- [Aim of the exercise] If a line in the records below holds the string "shelf", count it; give only the total.

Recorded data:
■ ■ ■
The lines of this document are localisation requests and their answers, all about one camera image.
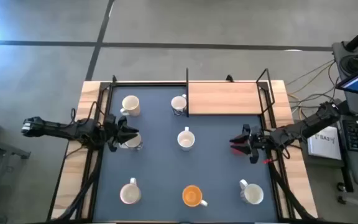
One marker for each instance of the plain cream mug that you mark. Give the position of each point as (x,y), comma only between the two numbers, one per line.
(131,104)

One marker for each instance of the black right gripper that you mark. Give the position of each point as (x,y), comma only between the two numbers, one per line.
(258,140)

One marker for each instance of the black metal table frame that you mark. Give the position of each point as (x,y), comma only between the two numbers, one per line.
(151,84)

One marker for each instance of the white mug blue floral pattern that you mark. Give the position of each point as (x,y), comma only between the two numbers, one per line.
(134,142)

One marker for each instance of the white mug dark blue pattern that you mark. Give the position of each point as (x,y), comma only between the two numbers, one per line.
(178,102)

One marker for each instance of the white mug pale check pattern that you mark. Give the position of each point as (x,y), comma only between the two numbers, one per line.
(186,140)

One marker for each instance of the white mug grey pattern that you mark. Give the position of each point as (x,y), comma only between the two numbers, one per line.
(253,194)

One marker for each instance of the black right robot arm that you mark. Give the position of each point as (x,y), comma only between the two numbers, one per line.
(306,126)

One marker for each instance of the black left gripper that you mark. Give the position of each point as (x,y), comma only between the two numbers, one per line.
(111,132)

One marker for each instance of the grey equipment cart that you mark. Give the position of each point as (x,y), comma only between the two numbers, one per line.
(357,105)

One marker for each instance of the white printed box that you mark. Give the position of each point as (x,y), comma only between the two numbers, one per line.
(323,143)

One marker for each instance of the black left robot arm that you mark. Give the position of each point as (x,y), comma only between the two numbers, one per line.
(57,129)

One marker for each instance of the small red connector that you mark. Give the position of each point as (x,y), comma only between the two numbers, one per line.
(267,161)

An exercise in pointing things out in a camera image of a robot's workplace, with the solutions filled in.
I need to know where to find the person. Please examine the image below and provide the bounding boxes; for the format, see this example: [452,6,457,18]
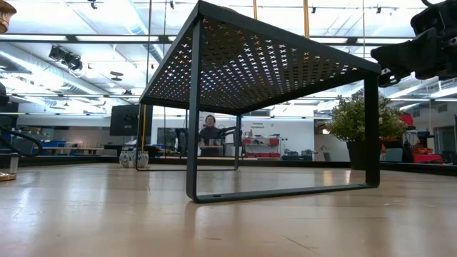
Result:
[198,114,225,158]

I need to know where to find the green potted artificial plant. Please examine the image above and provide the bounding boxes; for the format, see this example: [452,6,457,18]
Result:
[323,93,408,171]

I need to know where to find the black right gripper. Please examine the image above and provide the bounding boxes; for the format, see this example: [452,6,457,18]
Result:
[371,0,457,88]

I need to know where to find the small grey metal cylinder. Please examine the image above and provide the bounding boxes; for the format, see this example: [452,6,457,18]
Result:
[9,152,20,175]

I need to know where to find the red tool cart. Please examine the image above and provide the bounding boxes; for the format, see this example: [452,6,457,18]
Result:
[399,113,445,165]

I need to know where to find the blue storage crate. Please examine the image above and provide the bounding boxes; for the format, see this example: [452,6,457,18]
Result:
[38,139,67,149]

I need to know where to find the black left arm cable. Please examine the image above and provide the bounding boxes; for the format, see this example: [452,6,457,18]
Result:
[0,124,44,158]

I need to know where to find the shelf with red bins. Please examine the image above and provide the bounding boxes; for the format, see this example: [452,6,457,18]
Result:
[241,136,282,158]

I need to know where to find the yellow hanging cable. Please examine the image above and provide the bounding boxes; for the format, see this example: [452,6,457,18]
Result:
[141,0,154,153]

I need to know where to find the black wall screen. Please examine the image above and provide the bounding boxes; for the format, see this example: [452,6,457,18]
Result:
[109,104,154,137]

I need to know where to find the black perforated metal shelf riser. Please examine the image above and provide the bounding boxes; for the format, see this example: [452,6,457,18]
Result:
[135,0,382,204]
■ ■ ■
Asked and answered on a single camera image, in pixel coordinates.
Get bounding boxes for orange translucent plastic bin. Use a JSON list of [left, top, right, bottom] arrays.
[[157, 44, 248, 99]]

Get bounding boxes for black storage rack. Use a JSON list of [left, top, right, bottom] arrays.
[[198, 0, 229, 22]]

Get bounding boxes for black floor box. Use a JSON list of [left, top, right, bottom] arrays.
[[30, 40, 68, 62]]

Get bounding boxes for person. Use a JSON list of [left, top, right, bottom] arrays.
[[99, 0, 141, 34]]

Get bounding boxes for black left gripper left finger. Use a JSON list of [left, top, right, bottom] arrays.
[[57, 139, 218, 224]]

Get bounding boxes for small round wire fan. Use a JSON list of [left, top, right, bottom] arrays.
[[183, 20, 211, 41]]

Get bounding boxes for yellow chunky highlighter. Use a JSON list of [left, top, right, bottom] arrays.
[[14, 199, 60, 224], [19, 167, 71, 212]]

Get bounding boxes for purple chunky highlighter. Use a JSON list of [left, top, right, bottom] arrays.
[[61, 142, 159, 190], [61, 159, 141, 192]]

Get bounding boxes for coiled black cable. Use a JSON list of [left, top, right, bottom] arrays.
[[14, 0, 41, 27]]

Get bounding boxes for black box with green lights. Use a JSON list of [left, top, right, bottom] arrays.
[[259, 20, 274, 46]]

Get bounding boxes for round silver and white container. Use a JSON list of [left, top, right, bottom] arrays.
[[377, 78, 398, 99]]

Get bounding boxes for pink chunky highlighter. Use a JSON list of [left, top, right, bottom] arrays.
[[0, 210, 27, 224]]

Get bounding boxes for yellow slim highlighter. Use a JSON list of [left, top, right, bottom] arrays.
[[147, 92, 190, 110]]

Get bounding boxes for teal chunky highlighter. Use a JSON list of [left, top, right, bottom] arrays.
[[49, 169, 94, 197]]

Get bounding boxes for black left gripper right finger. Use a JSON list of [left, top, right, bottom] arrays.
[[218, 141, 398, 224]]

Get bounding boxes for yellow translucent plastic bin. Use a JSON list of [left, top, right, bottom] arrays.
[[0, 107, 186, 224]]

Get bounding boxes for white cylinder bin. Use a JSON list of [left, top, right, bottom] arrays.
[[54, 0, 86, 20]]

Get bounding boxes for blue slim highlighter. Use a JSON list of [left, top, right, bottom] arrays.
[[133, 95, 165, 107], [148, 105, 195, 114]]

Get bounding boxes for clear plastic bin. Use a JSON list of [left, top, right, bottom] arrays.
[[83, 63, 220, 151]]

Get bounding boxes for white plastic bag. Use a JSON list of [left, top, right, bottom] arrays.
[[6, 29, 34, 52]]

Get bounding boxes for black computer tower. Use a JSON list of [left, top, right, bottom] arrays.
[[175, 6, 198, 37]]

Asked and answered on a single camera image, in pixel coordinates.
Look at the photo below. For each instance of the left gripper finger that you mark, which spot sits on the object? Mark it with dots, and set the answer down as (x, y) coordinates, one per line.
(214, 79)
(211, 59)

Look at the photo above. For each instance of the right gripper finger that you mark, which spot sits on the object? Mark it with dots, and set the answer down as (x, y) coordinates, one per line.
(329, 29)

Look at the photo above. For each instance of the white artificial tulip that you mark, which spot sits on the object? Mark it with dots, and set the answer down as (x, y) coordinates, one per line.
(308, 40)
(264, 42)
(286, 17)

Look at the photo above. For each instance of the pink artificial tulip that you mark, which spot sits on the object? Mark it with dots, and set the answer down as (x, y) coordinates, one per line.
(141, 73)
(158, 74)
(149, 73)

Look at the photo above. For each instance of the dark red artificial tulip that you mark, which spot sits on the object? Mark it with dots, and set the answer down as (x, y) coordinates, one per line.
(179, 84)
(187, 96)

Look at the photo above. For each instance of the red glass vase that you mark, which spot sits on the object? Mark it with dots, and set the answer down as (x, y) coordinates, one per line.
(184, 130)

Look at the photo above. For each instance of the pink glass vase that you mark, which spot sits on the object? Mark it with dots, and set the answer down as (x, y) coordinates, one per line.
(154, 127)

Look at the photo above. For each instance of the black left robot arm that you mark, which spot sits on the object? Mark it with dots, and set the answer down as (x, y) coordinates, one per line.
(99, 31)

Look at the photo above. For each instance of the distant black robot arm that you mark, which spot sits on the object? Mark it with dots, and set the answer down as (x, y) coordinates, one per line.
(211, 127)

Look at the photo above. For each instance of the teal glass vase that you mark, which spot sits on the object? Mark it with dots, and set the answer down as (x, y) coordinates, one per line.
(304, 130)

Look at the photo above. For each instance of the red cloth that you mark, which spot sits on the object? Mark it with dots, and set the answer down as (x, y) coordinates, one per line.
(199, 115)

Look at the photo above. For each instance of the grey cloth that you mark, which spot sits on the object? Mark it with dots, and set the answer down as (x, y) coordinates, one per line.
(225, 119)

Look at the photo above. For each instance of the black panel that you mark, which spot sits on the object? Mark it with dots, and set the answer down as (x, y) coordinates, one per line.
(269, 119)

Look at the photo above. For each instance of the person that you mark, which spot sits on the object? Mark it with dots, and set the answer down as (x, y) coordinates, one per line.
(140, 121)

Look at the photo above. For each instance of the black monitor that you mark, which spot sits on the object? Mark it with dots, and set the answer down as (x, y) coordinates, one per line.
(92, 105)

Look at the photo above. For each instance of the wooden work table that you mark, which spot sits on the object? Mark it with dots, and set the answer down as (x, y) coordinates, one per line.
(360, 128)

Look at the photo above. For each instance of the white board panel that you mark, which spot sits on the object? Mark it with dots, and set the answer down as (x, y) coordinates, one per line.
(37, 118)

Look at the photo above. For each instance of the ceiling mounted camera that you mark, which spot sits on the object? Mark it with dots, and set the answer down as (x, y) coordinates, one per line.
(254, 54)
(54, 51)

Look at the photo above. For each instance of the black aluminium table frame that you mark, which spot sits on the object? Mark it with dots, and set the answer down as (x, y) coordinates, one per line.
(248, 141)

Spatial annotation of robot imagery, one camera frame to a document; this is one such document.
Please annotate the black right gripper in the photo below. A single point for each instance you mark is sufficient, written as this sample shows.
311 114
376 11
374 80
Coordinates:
■ ■ ■
- [Solution to this exercise] 2